WHAT NEEDS TO BE DONE:
Reproduce the whole listing that follows, exactly as it stands.

------------------------------------------------------------

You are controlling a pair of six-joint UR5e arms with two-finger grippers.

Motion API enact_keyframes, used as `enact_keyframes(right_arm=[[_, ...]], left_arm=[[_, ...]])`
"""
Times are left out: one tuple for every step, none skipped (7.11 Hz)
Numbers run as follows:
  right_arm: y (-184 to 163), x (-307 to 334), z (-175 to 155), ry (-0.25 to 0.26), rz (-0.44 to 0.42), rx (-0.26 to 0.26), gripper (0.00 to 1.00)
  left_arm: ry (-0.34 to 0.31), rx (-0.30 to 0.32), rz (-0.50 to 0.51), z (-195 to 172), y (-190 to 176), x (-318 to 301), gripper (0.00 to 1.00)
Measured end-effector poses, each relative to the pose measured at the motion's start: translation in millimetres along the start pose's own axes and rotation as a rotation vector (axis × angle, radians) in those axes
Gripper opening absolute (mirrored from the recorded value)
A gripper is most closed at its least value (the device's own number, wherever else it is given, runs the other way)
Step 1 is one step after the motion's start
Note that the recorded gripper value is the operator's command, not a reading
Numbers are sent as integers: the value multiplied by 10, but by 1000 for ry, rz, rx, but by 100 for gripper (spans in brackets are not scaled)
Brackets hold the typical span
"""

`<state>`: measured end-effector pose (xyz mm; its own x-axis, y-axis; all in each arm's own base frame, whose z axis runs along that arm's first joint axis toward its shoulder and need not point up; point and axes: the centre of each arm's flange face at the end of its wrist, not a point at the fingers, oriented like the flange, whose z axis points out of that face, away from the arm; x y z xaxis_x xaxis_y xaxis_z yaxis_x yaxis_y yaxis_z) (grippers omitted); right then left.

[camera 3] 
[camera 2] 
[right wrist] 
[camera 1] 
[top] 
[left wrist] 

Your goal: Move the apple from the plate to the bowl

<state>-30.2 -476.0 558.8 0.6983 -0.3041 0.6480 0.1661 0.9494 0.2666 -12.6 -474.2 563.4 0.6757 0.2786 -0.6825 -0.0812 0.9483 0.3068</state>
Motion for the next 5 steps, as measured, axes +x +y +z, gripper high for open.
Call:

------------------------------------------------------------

EXERCISE RESPONSE:
You are controlling a pair of six-joint UR5e arms with two-finger grippers.

Motion API enact_keyframes, used as `enact_keyframes(right_arm=[[_, ...]], left_arm=[[_, ...]])`
"""
Times are left out: one tuple for every step, none skipped (7.11 Hz)
Numbers run as follows:
  right_arm: y (-184 to 163), x (-307 to 334), z (-175 to 155), ry (-0.25 to 0.26), rz (-0.44 to 0.42), rx (-0.26 to 0.26), gripper (0.00 to 1.00)
  left_arm: ry (-0.34 to 0.31), rx (-0.30 to 0.32), rz (-0.50 to 0.51), z (-195 to 172), y (-190 to 176), x (-318 to 301), gripper (0.00 to 1.00)
Measured end-effector poses, each relative to the pose measured at the motion's start: translation in millimetres along the start pose's own axes and rotation as a rotation vector (axis × angle, radians) in those axes
Gripper opening absolute (mirrored from the recorded value)
A gripper is most closed at its least value (the device's own number, wherever else it is given, runs the other way)
Step 1 is one step after the motion's start
Note that the recorded gripper value is the operator's command, not a reading
Numbers are sent as integers: the value multiplied by 10, but by 1000 for ry, rz, rx, but by 100 for gripper (spans in brackets are not scaled)
Brackets hold the typical span
"""

`<state>`: measured end-effector pose (xyz mm; its own x-axis, y-axis; all in each arm's own base frame, whose z axis runs along that arm's first joint axis toward its shoulder and need not point up; point and axes: the centre of each arm's flange face at the end of its wrist, not a point at the fingers, oriented like the flange, whose z axis points out of that face, away from the arm; x y z xaxis_x xaxis_y xaxis_z yaxis_x yaxis_y yaxis_z) (grippers omitted); right then left.

[camera 3] 
[camera 2] 
[right wrist] 
[camera 1] 
[top] 
[left wrist] 

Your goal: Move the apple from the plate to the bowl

<state>-30.2 -476.0 558.8 0.6983 -0.3041 0.6480 0.1661 0.9494 0.2666 -12.6 -474.2 563.4 0.6757 0.2786 -0.6825 -0.0812 0.9483 0.3068</state>
Motion for the next 5 steps, as measured, axes +x +y +z, gripper high for open.
Call:

That completes the response.